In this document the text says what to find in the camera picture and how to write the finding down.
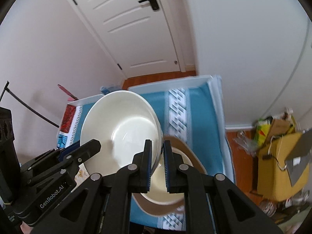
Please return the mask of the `person's left hand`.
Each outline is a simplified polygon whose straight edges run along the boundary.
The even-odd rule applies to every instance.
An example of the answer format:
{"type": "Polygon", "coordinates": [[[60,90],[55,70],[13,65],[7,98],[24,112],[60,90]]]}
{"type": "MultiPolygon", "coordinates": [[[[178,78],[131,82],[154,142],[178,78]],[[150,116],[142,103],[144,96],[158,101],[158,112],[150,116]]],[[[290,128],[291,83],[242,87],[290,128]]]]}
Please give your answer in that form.
{"type": "Polygon", "coordinates": [[[25,222],[22,222],[22,224],[20,225],[21,231],[24,234],[31,234],[33,227],[28,226],[25,222]]]}

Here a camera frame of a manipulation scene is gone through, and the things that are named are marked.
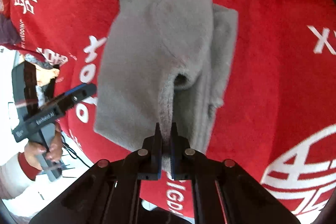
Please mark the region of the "person's left hand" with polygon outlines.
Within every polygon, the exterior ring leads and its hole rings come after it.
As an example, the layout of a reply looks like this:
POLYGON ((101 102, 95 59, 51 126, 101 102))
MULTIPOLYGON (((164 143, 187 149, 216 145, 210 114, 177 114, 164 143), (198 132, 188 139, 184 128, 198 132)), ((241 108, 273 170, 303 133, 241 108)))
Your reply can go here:
POLYGON ((46 155, 46 158, 52 162, 57 162, 61 159, 62 152, 62 134, 58 123, 55 124, 55 136, 52 139, 49 149, 46 149, 43 145, 29 141, 26 146, 23 155, 29 166, 42 170, 42 167, 37 159, 39 155, 46 155))

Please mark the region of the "white sleeve left forearm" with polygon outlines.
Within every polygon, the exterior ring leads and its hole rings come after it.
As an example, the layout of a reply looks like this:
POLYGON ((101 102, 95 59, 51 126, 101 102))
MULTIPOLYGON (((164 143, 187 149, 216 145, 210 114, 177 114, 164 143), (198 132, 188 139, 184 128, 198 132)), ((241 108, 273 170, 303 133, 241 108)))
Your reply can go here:
POLYGON ((20 196, 41 171, 30 166, 24 153, 13 156, 1 166, 1 199, 11 200, 20 196))

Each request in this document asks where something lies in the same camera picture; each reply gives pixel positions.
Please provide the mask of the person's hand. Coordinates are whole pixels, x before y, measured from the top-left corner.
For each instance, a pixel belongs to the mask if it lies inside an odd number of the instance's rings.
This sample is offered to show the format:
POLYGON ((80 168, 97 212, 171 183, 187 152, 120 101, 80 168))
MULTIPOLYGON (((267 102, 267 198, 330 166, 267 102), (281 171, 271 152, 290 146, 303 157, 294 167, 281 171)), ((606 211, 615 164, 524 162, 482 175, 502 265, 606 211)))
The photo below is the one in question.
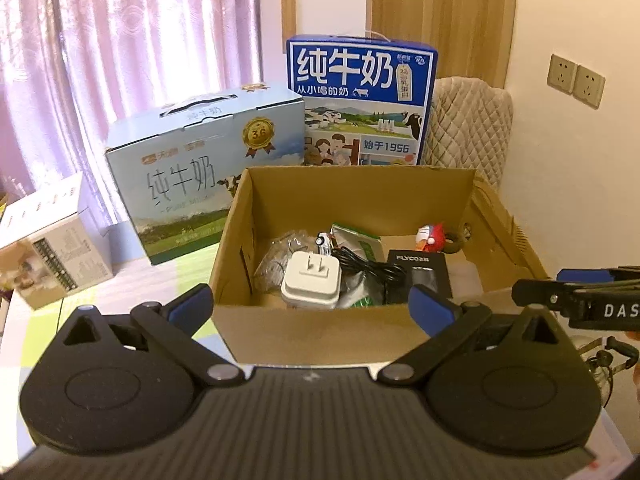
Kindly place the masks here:
MULTIPOLYGON (((639 332, 626 332, 626 336, 631 340, 640 341, 639 332)), ((634 374, 632 375, 632 380, 634 381, 634 386, 636 387, 636 399, 640 404, 640 362, 638 362, 634 366, 634 374)))

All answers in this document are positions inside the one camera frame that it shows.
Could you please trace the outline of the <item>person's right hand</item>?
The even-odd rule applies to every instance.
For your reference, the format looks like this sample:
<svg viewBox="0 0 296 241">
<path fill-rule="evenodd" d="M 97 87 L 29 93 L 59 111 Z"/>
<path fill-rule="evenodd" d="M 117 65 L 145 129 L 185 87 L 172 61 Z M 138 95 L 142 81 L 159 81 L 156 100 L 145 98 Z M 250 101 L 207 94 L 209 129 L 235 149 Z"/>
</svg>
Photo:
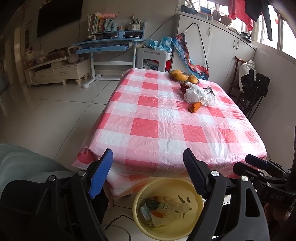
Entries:
<svg viewBox="0 0 296 241">
<path fill-rule="evenodd" d="M 295 240 L 295 208 L 292 212 L 272 204 L 264 206 L 270 240 Z"/>
</svg>

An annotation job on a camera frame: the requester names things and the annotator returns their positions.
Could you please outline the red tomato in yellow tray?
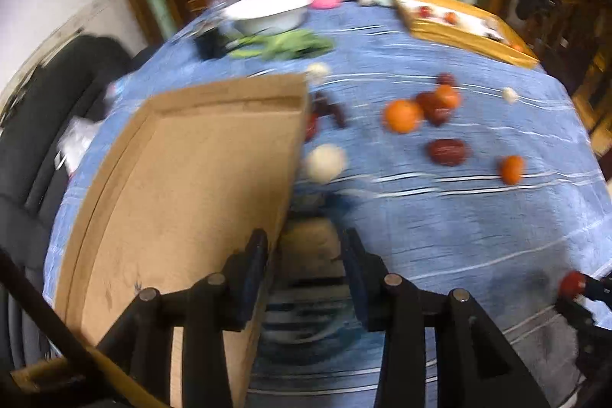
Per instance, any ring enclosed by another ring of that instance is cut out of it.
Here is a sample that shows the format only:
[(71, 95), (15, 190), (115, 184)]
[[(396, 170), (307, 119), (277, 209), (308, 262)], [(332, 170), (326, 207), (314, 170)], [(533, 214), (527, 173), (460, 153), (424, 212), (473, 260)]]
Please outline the red tomato in yellow tray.
[(420, 16), (420, 18), (431, 18), (433, 16), (433, 11), (431, 10), (431, 8), (429, 6), (420, 6), (418, 8), (418, 14)]

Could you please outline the red cherry tomato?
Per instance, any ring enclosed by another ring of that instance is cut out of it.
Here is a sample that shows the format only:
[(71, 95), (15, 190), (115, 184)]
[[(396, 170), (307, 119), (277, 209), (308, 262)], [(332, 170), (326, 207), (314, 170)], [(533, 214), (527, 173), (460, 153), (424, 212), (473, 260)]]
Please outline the red cherry tomato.
[(574, 300), (582, 295), (586, 288), (586, 276), (582, 272), (572, 270), (564, 275), (559, 284), (558, 294), (566, 299)]

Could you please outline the large orange tangerine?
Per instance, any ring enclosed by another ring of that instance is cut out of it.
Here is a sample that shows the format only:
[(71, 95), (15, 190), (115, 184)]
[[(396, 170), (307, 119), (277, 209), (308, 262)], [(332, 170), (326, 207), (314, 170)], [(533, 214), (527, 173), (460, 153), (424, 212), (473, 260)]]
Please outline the large orange tangerine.
[(412, 133), (422, 120), (420, 105), (410, 99), (397, 99), (388, 102), (383, 111), (383, 120), (387, 129), (393, 133)]

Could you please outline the blue plaid tablecloth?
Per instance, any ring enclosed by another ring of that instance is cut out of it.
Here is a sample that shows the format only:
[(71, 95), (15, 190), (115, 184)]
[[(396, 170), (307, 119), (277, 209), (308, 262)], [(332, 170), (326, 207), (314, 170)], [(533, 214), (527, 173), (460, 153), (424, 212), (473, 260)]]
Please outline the blue plaid tablecloth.
[[(335, 41), (334, 51), (315, 60), (331, 74), (313, 87), (342, 104), (347, 127), (320, 125), (305, 153), (335, 144), (347, 153), (348, 168), (329, 185), (301, 174), (291, 205), (318, 201), (327, 192), (347, 195), (354, 203), (347, 225), (367, 250), (420, 288), (466, 288), (506, 334), (549, 403), (561, 405), (580, 374), (575, 333), (552, 306), (555, 288), (571, 268), (594, 276), (611, 271), (610, 195), (564, 86), (539, 70), (419, 41), (402, 30), (392, 8), (342, 3), (311, 11), (306, 26)], [(296, 60), (203, 61), (181, 33), (119, 80), (109, 92), (112, 111), (56, 215), (45, 299), (54, 304), (65, 247), (96, 171), (147, 97), (305, 67)], [(456, 115), (439, 128), (425, 123), (409, 135), (390, 133), (382, 123), (385, 104), (433, 90), (440, 72), (452, 73), (459, 85), (463, 102)], [(506, 102), (504, 87), (519, 100)], [(467, 143), (466, 164), (430, 162), (425, 144), (443, 138)], [(499, 179), (496, 162), (513, 154), (524, 158), (527, 174), (510, 186)], [(384, 340), (363, 330), (340, 291), (347, 295), (341, 284), (274, 291), (246, 407), (373, 406)]]

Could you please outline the white plastic bag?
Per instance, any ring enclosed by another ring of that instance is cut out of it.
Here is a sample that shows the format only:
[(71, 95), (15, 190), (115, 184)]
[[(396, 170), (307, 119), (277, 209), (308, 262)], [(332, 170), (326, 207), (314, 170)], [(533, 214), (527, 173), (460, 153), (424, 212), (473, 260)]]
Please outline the white plastic bag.
[(68, 122), (62, 136), (57, 143), (57, 152), (54, 158), (55, 170), (67, 170), (72, 177), (84, 158), (91, 142), (99, 132), (102, 121), (94, 122), (82, 117), (73, 117)]

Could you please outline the small orange tangerine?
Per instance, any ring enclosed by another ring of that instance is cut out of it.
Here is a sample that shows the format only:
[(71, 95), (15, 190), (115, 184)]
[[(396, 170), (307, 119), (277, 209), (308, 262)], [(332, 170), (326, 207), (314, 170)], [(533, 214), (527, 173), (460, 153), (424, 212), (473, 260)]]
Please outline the small orange tangerine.
[(524, 159), (520, 155), (502, 158), (498, 165), (501, 180), (506, 185), (518, 184), (523, 177), (524, 167)]

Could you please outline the large white cylinder piece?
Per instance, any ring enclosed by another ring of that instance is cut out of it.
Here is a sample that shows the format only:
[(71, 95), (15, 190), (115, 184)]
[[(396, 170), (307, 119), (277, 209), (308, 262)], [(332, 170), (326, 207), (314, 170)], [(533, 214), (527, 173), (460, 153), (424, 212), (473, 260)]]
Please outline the large white cylinder piece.
[(303, 176), (317, 184), (327, 184), (347, 169), (348, 159), (345, 150), (337, 145), (326, 143), (312, 149), (302, 162)]

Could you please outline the green leafy vegetable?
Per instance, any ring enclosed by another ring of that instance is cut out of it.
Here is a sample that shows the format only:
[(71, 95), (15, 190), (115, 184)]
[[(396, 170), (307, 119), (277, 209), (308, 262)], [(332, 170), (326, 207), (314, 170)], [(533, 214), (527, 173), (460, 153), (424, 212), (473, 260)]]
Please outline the green leafy vegetable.
[(293, 29), (275, 35), (244, 36), (230, 41), (226, 49), (234, 59), (309, 59), (332, 52), (335, 42), (332, 38), (316, 34), (309, 29)]

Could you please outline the small dark red date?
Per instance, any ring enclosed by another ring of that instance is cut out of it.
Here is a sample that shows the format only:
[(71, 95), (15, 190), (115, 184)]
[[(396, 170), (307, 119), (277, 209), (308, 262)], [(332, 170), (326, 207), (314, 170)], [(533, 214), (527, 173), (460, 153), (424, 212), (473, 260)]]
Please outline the small dark red date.
[(449, 72), (441, 72), (437, 75), (439, 85), (456, 86), (456, 79)]

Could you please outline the small white piece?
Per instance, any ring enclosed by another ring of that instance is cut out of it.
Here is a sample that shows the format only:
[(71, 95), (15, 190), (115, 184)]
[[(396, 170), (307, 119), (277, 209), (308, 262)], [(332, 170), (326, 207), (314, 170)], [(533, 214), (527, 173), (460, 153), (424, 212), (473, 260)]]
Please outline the small white piece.
[(502, 97), (509, 104), (514, 104), (519, 100), (519, 94), (510, 87), (504, 87), (502, 89)]

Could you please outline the orange fruit in yellow tray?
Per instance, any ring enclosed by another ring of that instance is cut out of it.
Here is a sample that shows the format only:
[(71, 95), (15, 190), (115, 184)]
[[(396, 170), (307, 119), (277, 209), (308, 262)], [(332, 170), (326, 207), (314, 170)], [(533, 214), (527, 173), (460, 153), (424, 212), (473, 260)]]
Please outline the orange fruit in yellow tray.
[(444, 14), (444, 21), (450, 25), (457, 25), (459, 23), (459, 17), (453, 11), (448, 11)]

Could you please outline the brown cardboard tray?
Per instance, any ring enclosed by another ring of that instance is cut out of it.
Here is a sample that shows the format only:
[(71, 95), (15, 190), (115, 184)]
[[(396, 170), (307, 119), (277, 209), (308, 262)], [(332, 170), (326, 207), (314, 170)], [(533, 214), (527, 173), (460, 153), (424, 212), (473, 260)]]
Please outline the brown cardboard tray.
[(304, 76), (231, 79), (150, 97), (115, 140), (65, 247), (54, 307), (97, 344), (138, 288), (191, 287), (251, 233), (276, 243), (309, 106)]

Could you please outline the small black cup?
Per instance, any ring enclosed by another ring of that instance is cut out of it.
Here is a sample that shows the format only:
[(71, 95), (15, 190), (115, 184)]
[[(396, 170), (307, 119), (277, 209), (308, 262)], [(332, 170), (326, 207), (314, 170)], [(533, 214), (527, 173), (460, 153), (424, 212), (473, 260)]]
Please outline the small black cup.
[(193, 36), (201, 60), (220, 59), (227, 54), (228, 40), (218, 26), (204, 26)]

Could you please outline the white enamel bowl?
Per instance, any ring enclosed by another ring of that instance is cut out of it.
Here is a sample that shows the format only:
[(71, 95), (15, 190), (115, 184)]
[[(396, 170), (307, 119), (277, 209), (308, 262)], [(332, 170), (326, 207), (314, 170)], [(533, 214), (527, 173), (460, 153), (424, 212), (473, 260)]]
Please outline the white enamel bowl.
[(300, 27), (313, 0), (241, 0), (223, 15), (244, 35), (277, 35)]

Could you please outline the yellow tray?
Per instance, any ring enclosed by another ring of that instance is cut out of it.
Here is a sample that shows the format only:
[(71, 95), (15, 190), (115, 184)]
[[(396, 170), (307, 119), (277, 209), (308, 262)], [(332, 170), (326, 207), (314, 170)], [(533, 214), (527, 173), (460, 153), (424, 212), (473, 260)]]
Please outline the yellow tray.
[[(408, 31), (423, 41), (457, 47), (514, 66), (534, 69), (539, 64), (526, 42), (498, 16), (457, 0), (393, 0)], [(429, 6), (431, 18), (420, 18), (418, 8)], [(444, 21), (444, 14), (453, 11), (457, 25)]]

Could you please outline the black chair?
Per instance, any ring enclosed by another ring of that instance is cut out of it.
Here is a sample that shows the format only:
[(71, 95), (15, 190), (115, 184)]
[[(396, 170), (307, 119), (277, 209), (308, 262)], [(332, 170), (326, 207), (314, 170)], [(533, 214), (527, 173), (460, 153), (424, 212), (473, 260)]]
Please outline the black chair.
[(35, 67), (1, 124), (1, 247), (37, 291), (68, 183), (67, 169), (54, 164), (58, 141), (74, 117), (102, 120), (109, 85), (155, 51), (150, 46), (131, 55), (113, 37), (79, 35)]

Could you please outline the wrinkled red date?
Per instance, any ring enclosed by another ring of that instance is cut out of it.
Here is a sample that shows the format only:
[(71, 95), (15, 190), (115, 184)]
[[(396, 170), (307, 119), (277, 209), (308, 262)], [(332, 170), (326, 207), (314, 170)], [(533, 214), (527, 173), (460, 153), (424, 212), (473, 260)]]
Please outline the wrinkled red date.
[(421, 108), (424, 118), (433, 126), (442, 126), (451, 118), (454, 111), (453, 105), (435, 91), (418, 93), (415, 101)]

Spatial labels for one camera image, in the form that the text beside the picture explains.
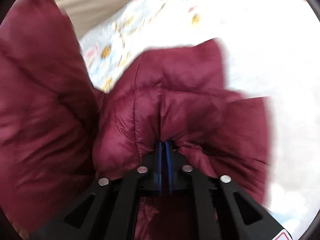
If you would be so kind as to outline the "maroon puffer jacket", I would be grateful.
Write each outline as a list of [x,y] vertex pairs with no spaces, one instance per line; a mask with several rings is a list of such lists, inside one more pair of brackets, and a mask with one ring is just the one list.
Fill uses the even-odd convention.
[[109,93],[88,77],[69,17],[22,0],[1,24],[1,208],[34,232],[91,185],[137,168],[172,140],[210,177],[258,203],[270,157],[263,98],[224,88],[219,45],[149,50]]

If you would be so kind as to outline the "white floral bed blanket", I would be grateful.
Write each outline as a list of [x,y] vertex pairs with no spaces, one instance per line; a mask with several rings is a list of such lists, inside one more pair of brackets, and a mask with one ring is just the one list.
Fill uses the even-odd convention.
[[265,205],[299,239],[319,211],[319,20],[306,0],[131,0],[80,44],[93,84],[109,91],[142,51],[212,38],[227,88],[268,97]]

## PROBLEM DETAILS
The lines in the entries above that carry the word "person" must be copied.

## SOLUTION
Please return the mask of the `person's left hand`.
Please mark the region of the "person's left hand" with polygon outlines.
Please provide the mask of the person's hand. Coordinates are whole pixels, x before y, measured from the top-left corner.
Could you please trace the outline of the <item>person's right hand</item>?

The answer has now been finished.